By: Mark Nottingham
[Video transcript: https://gist.github.com/mnot/382aca0b23b6bf082116a transcript]
During IETF 93, approximately 170 participants attended a screening of Citizenfour, the movie about Edward Snowden’s revelations and the information that led the IETF to declare such pervasive monitoring as an attack on the Internet itself. The audience, the very people who design and maintain the Internet, watched the movie intently, their eyes glued to the screen; not a laptop was open.
There was also a surprise guest: Edward Snowden via video chat. After a standing ovation, Snowden shared his perspective on the very technology we’re defining—from DNSSEC and DANE to WiFi privacy. Audience questions were answered, and we got a rare insight into both his motivations and the technical capabilities and mindsets of those performing the pervasive monitoring attack.

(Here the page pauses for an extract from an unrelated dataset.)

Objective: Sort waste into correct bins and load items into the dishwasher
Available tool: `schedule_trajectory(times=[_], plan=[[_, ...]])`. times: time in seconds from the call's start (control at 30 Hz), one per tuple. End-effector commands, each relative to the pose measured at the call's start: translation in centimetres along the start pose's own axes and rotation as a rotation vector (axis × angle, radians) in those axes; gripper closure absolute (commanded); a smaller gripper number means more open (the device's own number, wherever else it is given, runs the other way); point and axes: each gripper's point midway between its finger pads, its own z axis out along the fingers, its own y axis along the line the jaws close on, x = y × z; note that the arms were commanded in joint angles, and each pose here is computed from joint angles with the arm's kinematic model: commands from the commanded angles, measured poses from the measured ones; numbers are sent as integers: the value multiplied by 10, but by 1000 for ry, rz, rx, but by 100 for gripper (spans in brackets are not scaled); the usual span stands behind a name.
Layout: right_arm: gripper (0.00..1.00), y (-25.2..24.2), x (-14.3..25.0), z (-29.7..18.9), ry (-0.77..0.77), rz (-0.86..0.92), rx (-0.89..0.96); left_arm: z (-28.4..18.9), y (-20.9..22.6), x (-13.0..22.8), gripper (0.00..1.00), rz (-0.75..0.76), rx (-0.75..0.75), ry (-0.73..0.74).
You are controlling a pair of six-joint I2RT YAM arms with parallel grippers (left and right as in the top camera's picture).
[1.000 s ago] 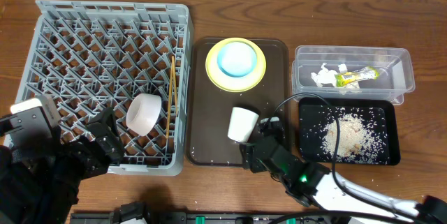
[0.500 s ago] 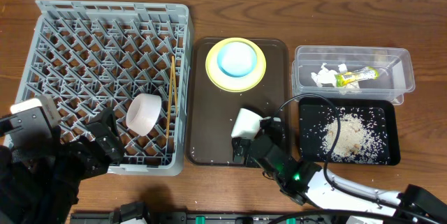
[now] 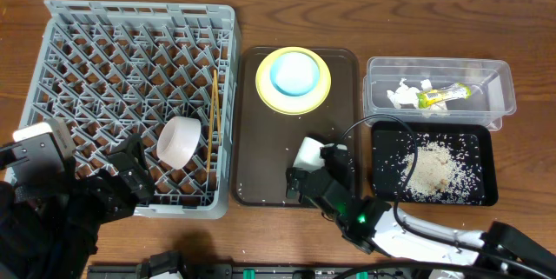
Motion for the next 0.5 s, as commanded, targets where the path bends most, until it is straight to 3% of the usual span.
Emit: schedule_trajectory(times=[0.0,0.47], plan=[[1,-11,10,-6,44,15,32,-1,1,-2,3,-8,-7,-9],[6,-34,-8,-16,-43,-27,136,-1,1,-2,3,-8,-7,-10]])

Audience members say that they were impressed by the depth of his thinking. Several times he cautioned against making the Internet “anti-NSA” (National Security Administration); instead, he says our focus should be on making the user our primary stakeholder. His statement especially resonated for me because last week when we were discussing the Unsanctioned Web Tracking finding in the TAG (W3C Technical Architecture Group), Tim Berners-Lee exhorted us to design for the Web we want, not just the Web we have today.
A Word about How It Happened
This was not an official IETF event; rather, it was entirely an effort of individuals working within the rules for requesting a room at IETF meetings. When we floated the idea originally, some folks were uninterested; they thought that everyone who wanted to see the movie already had. In fact, we received enough donations to cover the screening and to make a 670 Euro donation to the Courage Foundation(https://couragefound.org/)—a fantastic result.
Thank you to Daniel Kahn Gillmor for arranging the Q&A and to Jake Applebaum and Laura Poitras for facilitating the screening.